(Beginning of Dataset content)
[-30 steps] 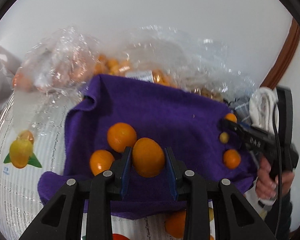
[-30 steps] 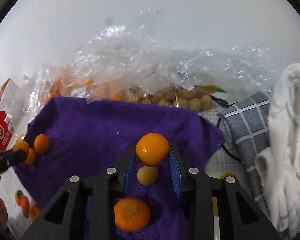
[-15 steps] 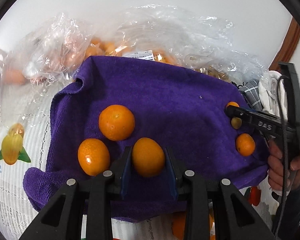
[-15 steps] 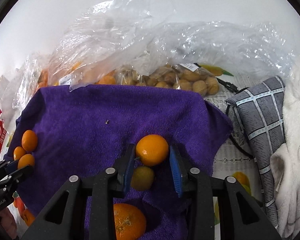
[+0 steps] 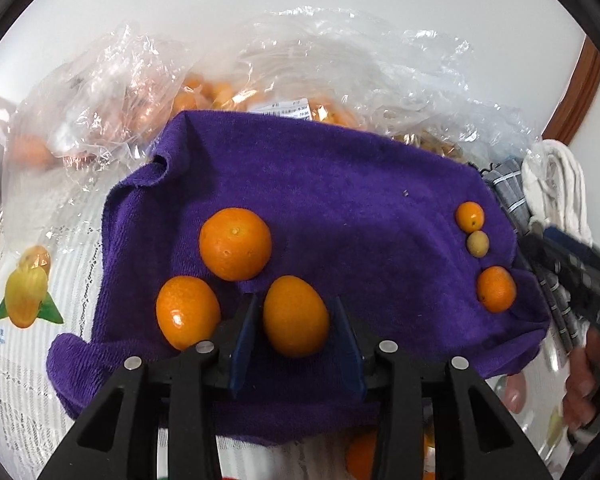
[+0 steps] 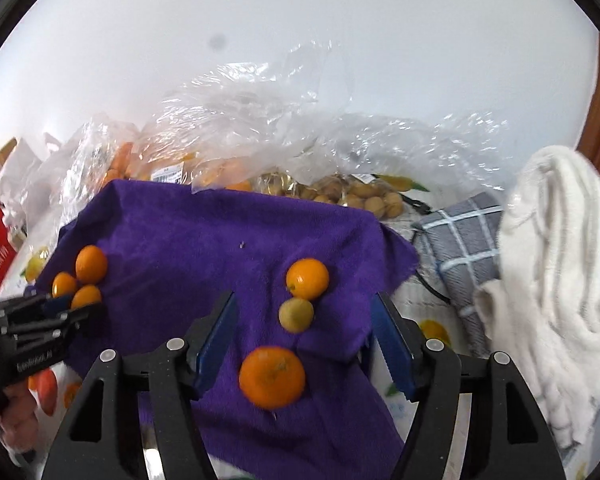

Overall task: Organize fruits
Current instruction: 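Lower both fruits onto the purple towel and open both tools, then withdraw both open tools from the towel toward the loose fruits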

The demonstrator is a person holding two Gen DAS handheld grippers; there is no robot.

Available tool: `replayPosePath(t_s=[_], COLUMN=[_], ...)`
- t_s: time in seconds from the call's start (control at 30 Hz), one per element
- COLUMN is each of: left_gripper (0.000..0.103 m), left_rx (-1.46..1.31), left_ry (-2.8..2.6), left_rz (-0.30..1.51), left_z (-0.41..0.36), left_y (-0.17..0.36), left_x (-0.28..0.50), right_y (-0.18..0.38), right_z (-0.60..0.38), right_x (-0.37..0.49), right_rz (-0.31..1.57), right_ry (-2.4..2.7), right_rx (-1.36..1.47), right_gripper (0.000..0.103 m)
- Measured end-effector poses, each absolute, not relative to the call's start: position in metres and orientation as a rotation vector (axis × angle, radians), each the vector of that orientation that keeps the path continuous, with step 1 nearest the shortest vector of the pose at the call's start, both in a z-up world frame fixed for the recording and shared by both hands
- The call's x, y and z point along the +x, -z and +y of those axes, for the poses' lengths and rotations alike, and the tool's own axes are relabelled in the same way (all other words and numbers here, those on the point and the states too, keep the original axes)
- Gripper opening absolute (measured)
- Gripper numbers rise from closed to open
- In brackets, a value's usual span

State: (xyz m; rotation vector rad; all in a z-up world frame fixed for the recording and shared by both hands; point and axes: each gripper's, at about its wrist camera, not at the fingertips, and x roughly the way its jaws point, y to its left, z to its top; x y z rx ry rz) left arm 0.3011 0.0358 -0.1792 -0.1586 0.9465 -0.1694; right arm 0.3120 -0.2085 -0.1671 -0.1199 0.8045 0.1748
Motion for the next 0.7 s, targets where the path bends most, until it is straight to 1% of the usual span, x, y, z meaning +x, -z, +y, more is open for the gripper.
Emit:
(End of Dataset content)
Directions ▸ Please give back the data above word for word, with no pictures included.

Response below ▸
[-30 steps] 
[-30 steps] 
[-15 steps] 
[-15 steps] 
[+0 steps] 
[+0 steps] 

Overall task: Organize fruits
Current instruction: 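Lower both fruits onto the purple towel and open both tools, then withdraw both open tools from the towel toward the loose fruits
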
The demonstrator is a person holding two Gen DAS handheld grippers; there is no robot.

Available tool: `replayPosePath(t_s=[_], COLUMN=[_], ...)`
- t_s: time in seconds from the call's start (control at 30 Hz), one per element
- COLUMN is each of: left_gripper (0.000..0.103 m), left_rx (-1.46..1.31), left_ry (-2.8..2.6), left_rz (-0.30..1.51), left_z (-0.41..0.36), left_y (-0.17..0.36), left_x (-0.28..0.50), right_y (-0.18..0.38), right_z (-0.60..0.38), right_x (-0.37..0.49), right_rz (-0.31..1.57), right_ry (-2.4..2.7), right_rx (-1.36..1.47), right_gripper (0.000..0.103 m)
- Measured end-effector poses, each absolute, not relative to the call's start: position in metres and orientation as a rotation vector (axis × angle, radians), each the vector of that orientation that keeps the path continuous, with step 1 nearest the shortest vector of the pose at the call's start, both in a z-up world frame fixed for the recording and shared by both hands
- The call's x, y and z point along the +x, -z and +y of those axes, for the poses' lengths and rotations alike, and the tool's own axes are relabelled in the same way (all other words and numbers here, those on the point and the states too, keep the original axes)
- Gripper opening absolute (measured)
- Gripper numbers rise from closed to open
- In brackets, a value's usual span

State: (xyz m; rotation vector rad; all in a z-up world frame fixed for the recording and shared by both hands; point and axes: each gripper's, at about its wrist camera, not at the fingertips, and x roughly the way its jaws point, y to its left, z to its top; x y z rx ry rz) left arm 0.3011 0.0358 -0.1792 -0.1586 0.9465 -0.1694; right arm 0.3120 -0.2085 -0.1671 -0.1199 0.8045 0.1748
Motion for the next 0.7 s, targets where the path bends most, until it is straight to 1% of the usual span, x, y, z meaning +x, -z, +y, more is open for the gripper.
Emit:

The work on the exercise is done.